EXERCISE PROMPT
Print, from the listing below, the lines starting at the line containing "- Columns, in" and ending at the line containing "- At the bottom", exactly as they stand, and print nothing else.

INFORMATION
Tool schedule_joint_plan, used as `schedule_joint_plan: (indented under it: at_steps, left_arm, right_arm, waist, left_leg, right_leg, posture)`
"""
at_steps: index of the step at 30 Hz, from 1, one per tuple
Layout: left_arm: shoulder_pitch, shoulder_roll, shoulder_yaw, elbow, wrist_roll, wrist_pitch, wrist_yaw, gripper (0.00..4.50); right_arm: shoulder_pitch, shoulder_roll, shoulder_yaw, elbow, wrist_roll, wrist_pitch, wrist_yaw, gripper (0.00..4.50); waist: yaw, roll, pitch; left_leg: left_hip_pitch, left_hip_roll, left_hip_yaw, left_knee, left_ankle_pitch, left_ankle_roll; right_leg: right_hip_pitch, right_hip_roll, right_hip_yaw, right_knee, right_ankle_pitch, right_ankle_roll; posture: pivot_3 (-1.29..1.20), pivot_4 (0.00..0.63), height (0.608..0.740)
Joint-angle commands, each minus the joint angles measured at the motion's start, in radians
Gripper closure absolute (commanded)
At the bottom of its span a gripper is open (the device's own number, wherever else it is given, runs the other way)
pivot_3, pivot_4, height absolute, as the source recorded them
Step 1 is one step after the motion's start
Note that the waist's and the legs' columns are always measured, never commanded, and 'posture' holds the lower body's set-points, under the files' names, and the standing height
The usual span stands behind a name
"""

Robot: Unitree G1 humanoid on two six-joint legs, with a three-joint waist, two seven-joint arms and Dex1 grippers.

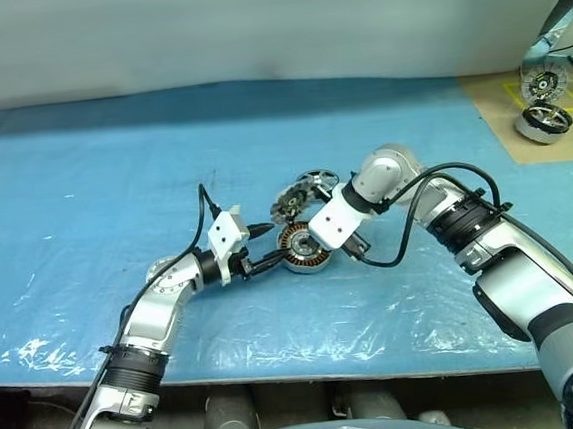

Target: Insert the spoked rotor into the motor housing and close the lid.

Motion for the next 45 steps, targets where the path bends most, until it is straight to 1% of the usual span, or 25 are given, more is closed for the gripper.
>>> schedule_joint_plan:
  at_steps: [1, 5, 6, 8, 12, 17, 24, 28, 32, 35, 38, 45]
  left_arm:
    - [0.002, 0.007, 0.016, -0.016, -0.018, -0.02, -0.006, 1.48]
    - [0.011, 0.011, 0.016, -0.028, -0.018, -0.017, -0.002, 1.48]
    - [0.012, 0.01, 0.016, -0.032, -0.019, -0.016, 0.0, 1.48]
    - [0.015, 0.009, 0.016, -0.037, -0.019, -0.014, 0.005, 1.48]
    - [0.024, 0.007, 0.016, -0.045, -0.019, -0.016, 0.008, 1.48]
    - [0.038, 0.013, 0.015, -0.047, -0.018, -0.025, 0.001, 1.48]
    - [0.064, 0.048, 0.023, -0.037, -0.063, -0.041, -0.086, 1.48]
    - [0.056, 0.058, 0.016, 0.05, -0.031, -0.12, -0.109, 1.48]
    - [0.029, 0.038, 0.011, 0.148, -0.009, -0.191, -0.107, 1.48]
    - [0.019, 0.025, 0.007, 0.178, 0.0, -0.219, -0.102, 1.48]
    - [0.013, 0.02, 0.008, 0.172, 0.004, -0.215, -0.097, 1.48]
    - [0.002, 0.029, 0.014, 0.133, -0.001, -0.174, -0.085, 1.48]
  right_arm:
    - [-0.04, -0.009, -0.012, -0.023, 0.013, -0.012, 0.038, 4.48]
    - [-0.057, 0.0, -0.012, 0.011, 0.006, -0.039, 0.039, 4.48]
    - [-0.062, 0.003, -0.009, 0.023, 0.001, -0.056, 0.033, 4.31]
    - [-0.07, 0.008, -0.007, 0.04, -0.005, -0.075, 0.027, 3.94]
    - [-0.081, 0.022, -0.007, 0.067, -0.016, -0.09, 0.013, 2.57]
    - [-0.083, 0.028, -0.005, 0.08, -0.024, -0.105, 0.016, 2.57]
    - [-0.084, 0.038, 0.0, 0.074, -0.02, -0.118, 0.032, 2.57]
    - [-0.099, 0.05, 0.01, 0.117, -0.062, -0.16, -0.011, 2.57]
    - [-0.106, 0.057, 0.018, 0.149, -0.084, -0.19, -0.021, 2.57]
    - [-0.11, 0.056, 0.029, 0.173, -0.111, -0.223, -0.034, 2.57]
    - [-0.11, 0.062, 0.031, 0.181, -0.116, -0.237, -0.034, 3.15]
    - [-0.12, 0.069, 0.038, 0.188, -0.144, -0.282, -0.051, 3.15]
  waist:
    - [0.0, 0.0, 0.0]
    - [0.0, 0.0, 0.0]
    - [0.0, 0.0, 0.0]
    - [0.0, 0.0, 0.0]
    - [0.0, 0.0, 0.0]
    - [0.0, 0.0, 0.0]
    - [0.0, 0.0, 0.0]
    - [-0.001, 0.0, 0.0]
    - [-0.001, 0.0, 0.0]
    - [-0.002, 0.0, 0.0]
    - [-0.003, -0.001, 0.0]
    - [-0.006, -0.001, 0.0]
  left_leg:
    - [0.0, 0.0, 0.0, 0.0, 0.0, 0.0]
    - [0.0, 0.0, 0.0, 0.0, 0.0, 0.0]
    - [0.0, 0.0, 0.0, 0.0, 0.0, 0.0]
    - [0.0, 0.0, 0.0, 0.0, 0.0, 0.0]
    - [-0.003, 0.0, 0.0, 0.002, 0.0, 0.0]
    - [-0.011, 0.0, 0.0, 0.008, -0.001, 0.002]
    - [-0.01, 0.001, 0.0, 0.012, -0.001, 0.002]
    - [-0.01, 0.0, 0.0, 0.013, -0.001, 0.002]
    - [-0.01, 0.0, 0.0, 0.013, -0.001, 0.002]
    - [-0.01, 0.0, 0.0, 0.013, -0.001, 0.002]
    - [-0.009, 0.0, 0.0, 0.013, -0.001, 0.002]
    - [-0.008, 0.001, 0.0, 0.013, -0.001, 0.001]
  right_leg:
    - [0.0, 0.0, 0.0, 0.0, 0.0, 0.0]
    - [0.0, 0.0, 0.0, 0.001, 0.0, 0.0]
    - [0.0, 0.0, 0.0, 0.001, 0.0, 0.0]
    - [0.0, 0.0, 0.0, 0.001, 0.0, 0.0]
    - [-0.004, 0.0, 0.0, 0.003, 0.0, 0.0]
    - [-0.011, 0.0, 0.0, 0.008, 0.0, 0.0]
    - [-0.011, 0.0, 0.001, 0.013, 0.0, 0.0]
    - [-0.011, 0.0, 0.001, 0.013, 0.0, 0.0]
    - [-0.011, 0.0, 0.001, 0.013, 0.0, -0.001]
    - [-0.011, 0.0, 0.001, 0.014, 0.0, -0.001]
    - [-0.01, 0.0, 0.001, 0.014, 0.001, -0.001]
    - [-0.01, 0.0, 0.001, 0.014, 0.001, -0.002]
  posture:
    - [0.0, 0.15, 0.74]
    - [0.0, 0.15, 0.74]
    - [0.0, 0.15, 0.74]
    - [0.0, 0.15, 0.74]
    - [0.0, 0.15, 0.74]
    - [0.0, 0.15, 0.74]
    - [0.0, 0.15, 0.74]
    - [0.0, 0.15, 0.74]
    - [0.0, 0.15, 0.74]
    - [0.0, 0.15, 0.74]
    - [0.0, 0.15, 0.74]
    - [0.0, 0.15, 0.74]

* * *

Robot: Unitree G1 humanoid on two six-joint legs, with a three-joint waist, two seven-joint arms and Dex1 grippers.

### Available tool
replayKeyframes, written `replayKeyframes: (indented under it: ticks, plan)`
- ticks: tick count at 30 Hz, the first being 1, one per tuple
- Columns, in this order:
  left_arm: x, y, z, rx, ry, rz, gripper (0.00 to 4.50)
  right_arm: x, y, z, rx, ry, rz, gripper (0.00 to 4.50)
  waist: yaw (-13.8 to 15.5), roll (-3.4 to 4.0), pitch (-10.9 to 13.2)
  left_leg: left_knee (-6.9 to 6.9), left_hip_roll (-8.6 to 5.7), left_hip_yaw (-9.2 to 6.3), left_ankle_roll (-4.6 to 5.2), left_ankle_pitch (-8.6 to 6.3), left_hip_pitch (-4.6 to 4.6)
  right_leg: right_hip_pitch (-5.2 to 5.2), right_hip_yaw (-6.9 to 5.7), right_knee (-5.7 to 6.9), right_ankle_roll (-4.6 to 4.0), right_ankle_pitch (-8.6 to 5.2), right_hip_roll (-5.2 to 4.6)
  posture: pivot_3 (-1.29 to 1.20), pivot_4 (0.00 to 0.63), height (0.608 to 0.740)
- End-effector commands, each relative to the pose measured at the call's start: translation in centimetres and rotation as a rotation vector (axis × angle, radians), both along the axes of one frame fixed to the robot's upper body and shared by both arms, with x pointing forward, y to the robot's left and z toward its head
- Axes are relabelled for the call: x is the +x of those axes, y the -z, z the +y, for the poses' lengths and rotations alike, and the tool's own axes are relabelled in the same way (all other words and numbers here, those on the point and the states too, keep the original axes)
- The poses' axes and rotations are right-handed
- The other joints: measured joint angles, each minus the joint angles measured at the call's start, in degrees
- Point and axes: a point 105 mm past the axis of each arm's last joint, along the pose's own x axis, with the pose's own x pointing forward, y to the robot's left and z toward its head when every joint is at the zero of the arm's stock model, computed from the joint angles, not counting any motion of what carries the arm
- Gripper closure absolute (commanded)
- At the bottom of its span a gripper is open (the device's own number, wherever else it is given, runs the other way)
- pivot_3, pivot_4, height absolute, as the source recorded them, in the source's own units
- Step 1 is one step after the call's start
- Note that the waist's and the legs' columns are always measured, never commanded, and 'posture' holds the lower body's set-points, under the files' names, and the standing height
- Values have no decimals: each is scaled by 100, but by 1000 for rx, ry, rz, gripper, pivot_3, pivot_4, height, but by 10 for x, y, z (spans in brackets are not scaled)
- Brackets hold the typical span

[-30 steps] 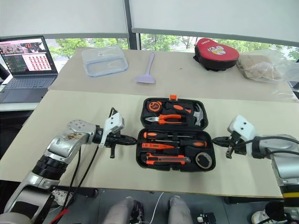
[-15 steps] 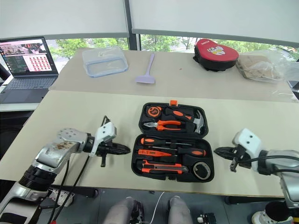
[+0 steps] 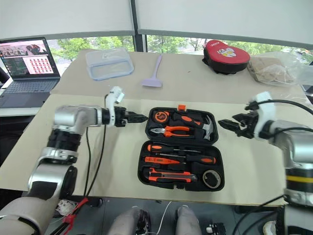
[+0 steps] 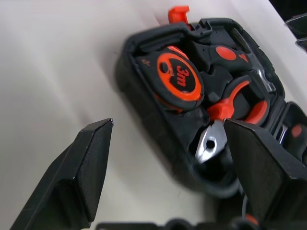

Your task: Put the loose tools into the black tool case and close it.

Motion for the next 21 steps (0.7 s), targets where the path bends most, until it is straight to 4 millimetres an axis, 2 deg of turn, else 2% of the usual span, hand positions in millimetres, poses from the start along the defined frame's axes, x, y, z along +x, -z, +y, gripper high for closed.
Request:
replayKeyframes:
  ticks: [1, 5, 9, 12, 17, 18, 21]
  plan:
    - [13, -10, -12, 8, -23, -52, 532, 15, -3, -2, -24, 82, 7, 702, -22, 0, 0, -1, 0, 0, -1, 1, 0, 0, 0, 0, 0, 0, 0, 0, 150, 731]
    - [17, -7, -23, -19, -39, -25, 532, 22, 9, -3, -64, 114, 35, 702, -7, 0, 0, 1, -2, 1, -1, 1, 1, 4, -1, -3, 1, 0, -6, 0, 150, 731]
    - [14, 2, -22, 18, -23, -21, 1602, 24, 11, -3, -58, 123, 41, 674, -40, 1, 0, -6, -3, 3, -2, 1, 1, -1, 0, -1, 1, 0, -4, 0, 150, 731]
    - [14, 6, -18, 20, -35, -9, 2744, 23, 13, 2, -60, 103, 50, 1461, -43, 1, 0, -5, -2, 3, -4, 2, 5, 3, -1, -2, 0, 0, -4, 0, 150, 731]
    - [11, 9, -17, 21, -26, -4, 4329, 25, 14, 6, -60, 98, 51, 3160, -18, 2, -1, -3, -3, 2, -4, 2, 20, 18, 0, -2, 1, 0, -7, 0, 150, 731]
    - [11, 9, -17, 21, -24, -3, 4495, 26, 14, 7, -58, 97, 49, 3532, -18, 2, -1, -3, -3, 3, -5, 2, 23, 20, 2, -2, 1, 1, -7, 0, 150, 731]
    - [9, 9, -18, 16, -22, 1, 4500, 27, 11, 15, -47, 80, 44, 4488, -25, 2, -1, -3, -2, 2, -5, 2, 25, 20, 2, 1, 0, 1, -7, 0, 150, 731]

TASK RESPONSE
- Columns, in this order:
  left_arm: x, y, z, rx, ry, rz, gripper (0.00 to 4.50)
  right_arm: x, y, z, rx, ry, rz, gripper (0.00 to 4.50)
  waist: yaw (-13.8 to 15.5), roll (-3.4 to 4.0), pitch (-10.9 to 13.2)
  left_leg: left_knee (-6.9 to 6.9), left_hip_roll (-8.6 to 5.7), left_hip_yaw (-9.2 to 6.3), left_ankle_roll (-4.6 to 5.2), left_ankle_pitch (-8.6 to 6.3), left_hip_pitch (-4.6 to 4.6)
  right_leg: right_hip_pitch (-5.2 to 5.2), right_hip_yaw (-6.9 to 5.7), right_knee (-5.7 to 6.9), right_ankle_roll (-4.6 to 4.0), right_ankle_pitch (-8.6 to 5.2), right_hip_roll (-5.2 to 4.6)
  posture: pivot_3 (-1.29 to 1.20), pivot_4 (0.00 to 0.63), height (0.608 to 0.740)
- End-effector commands, each relative to the pose measured at the call's start: translation in centimetres and rotation as a rotation vector (axis × angle, radians), both along the axes of one frame fixed to the robot's upper body and shared by both arms, with x pointing forward, y to the robot's left and z toward its head
- Axes are relabelled for the call: x is the +x of those axes, y the -z, z the +y, for the poses' lengths and rotations alike, and the tool's own axes are relabelled in the same way (all other words and numbers here, those on the point and the states too, keep the original axes)
- The poses' axes and rotations are right-handed
- The other joints: measured joint angles, each minus the joint angles measured at the call's start, in degrees
- Point and axes: a point 105 mm past the axis of each arm's last joint, along the pose's own x axis, with the pose's own x pointing forward, y to the robot's left and z toward its head when every joint is at the zero of the arm's stock model, computed from the joint angles, not counting any motion of what carries the arm
- Gripper closure absolute (commanded)
- At the bottom of its span a gripper is open (the device's own number, wherever else it is given, runs the other way)

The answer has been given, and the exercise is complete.